Another significant public shift may have occurred after the synagogue bombings: The Jewish victims were embraced and mourned as native Turks, not as outsiders or “foreigners” in Turkey.
“The Turkish media really picked up on the fact that these are Turks who embraced Judaism, not minority groups,” the observer notes. “They put Turkish flags on these Jewish coffins. That is a huge change in terms of identity: You can be a Turk and you can be something else. They are saying this [terrorism] is against Turks, whether you choose to believe Christianity or you choose to believe Islam or anything else. A Turk is a Turk.”
The consequences of such a shift, if it lasts, are potentially enormous for the small but growing body of Turkish Christians. They live in a culture that has long taken for granted that “to be a Turk is to be Muslim.” It’s easier for Muslims to decide to follow Christ in urban Turkey than in some other parts of the Muslim world, but “easier” is a relative term. Conversion often brings rejection by family members, educational and employment discrimination, harassment and threats.
Still, the number of evangelical Turkish believers has grown to about 3,000 — up from a little more than 2,000 last year.

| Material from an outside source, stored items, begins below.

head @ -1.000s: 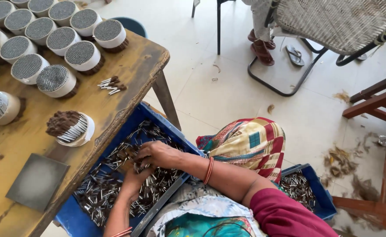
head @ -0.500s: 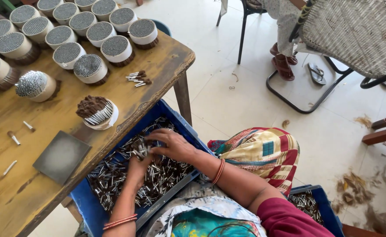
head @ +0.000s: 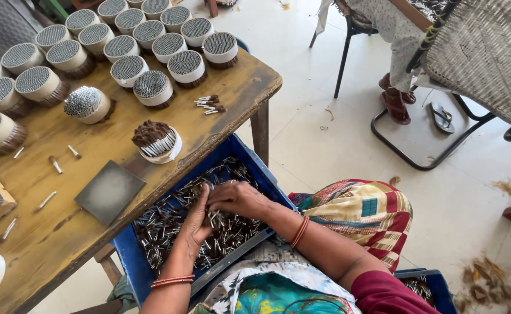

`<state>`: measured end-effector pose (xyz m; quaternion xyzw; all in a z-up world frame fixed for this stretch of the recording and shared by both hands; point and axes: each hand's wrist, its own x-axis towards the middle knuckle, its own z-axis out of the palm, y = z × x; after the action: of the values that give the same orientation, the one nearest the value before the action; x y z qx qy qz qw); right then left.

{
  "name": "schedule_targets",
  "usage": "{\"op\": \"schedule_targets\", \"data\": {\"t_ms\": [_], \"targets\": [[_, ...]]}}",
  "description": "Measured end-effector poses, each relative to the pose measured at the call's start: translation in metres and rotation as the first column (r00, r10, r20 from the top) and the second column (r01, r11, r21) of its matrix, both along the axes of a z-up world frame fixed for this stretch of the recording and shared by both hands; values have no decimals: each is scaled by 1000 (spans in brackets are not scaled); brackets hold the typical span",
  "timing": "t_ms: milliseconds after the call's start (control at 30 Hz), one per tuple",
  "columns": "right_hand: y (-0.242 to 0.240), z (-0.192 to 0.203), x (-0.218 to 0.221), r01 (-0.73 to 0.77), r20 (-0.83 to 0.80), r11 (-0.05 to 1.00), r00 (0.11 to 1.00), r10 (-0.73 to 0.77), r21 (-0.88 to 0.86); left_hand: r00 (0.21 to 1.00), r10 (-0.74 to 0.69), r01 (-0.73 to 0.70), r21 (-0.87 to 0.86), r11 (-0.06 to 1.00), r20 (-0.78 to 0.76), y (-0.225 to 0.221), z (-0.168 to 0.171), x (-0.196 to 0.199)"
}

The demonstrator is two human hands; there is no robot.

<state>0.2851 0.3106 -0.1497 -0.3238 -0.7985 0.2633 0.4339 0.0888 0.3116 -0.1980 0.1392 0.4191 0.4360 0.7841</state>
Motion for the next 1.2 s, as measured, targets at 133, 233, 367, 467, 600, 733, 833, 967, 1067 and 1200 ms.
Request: {"op": "schedule_targets", "data": {"t_ms": [133,233,367,467,600,733,833,967,1067,1200], "targets": [[-10,26,-1,-187,72,978,978,194,-92,930,-36,-1,-98,995,-366,2,-9,-4],[-7,39,3,16,42,996,999,-13,-86,779,66,202,349,915,-623,6,-45,-14],[-6,35,4,-42,-12,999,999,42,30,552,19,504,352,789,-834,-1,-39,-3],[2,7,3,-95,26,992,995,97,-85,730,-98,395,301,868,-676,-1,-45,-4],[7,-5,5,92,-52,986,994,-100,-137,947,-166,211,140,967,-275,1,-40,-14],[1,2,1,223,-75,974,971,-226,-47,998,-58,60,73,996,-18,-3,4,-2],[-1,8,0,-157,-4,986,988,157,47,993,-19,24,46,999,-113,8,-23,-12],[-3,25,2,-28,-5,999,1000,28,-29,819,4,237,346,908,-573,6,-41,-15],[-1,22,3,-17,-17,1000,1000,17,13,568,87,472,411,780,-819,0,-38,-5],[8,-24,-6,-171,24,985,985,171,-5,781,-90,305,251,919,-618,2,-54,-3]]}}
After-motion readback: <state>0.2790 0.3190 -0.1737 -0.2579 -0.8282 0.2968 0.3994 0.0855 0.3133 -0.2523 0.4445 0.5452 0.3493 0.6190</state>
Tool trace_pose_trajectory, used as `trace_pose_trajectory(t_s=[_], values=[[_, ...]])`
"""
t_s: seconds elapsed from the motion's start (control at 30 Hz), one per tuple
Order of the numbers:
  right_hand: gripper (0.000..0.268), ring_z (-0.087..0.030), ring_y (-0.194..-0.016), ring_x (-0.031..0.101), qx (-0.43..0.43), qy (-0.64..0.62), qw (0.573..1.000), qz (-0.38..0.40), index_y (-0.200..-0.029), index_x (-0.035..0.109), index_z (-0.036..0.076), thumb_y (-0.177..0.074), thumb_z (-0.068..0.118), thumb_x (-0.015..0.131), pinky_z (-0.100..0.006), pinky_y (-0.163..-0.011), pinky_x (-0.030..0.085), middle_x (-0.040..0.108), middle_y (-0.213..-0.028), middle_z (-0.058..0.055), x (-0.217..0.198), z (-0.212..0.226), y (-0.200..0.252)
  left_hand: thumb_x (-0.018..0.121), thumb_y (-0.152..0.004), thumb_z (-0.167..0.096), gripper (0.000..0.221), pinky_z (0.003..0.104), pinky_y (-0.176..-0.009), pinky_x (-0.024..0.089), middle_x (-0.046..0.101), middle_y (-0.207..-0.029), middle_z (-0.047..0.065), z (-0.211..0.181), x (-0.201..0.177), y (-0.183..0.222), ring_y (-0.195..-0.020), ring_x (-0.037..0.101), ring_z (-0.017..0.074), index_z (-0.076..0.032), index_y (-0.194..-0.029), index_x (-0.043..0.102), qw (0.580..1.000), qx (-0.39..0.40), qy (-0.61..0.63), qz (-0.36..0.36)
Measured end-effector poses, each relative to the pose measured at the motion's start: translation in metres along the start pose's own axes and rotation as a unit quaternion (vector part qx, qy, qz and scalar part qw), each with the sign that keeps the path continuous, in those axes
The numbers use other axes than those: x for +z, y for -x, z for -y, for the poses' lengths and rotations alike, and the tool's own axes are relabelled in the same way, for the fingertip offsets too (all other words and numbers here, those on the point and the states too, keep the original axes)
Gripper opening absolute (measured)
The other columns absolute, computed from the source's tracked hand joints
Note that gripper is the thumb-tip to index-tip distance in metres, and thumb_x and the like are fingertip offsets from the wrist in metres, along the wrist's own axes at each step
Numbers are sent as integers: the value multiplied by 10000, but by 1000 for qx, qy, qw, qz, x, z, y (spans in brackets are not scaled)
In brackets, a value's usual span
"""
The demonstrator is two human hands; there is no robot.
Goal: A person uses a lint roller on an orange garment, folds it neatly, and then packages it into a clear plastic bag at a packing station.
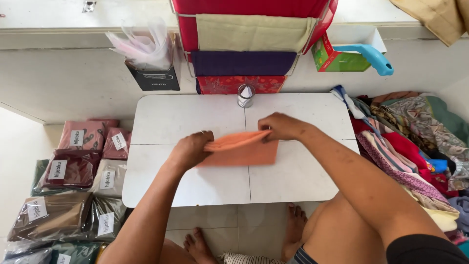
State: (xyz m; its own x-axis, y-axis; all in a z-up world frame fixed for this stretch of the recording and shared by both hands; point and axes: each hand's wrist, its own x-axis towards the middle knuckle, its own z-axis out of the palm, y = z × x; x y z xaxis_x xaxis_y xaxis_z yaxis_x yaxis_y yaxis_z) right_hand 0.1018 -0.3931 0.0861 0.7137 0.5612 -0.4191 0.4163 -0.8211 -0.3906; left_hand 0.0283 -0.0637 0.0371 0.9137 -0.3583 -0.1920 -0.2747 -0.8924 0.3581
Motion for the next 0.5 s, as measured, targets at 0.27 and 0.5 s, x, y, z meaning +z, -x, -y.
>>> trace_pose_trajectory(t_s=[0.27, 0.5], values=[[118, -232, -1082, 615, -70, 173, 981, -58, -970, 604, 204, -889, 228, 685, -414, -909, 563, 626, -1007, 34, 48, -28, 10, 765, -842, -161, 368, 420, -875, 576, 703, -1062, 101, -1, 36, 21, -1005, 710, 312, -145, -1181, 623, 987, 92, -120, -47], [265, -335, -1165, 604, -104, 88, 990, 24, -1101, 652, 169, -919, 357, 694, -483, -988, 540, 626, -1147, -69, 54, -13, 42, 757, -840, -466, 349, 511, -809, 579, 730, -926, 90, -19, 17, 54, -909, 732, 357, -138, -942, 695, 996, 28, 1, 89]])
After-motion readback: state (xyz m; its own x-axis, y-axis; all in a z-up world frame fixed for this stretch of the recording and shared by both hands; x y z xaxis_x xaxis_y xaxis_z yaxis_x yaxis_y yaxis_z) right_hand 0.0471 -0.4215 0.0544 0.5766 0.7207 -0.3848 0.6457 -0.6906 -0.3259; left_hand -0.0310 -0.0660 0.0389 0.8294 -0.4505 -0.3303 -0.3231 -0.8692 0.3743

The number of small groups gathering to worship also is expanding. “Something’s happening spiritually,” the observer says.
Another Christian, who walked by the British Consulate in Istanbul only a few days before it was bombed Nov. 20, admitted it would “be easy to become paralyzed by fear of what might happen — what cost or pain or suffering we might bear — if we continue to proclaim Good News here.”
But he sees the growth in believers and worship groups pointing “toward a time when the church will begin to spontaneously expand here … catapulted forward by the indisputable witness of the transformed lives of new disciples of Jesus and new churches.”